THE TASK: Nothing in the data may be changed; retype all of it.

*** DATA BLOCK ***

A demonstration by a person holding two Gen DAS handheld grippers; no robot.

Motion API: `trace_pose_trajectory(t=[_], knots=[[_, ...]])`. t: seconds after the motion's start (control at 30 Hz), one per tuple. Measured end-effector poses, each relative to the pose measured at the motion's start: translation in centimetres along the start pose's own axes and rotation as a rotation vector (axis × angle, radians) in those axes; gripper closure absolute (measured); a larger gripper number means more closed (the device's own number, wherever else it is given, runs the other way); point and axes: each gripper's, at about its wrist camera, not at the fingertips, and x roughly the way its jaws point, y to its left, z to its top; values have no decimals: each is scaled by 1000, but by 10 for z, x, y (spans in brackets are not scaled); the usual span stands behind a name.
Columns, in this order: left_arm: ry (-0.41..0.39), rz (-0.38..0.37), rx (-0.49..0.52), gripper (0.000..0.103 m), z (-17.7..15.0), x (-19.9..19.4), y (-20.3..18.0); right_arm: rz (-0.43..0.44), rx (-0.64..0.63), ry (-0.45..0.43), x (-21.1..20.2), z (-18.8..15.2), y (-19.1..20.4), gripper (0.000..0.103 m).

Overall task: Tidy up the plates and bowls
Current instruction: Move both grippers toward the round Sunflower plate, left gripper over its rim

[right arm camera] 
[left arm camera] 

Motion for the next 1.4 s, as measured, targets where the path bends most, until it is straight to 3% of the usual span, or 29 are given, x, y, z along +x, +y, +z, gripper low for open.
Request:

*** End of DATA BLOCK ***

RESULT FOR THIS EXERCISE:
A demonstration by a person holding two Gen DAS handheld grippers; no robot.

Motion API: `trace_pose_trajectory(t=[_], knots=[[_, ...]])`. t: seconds after the motion's start (control at 30 Hz), one per tuple. Measured end-effector poses, each relative to the pose measured at the motion's start: translation in centimetres along the start pose's own axes and rotation as a rotation vector (axis × angle, radians) in those axes; gripper closure absolute (measured); a larger gripper number means more closed (the device's own number, wherever else it is given, runs the other way); point and axes: each gripper's, at about its wrist camera, not at the fingertips, and x roughly the way its jaws point, y to its left, z to its top; values have no decimals: each is scaled by 1000, but by 10 for z, x, y (spans in brackets are not scaled); the usual span stands behind a name.
Columns, in this order: left_arm: ry (-0.41..0.39), rz (-0.38..0.37), rx (-0.49..0.52), gripper (0.000..0.103 m), z (-17.7..15.0), x (-19.9..19.4), y (-20.3..18.0); right_arm: rz (-0.43..0.44), rx (-0.64..0.63), ry (-0.45..0.43), x (-21.1..20.2), z (-18.8..15.2), y (-19.1..20.4), gripper (0.000..0.103 m).

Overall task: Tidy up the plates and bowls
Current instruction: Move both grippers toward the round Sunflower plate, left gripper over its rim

[right arm camera] 
[left arm camera] 

Motion for the next 1.4 s, as measured, targets where the path bends most, until it is straight to 3% of the usual span, or 29 are given, x, y, z along +x, +y, +z, gripper low for open.
Request:

This answer is complete as written.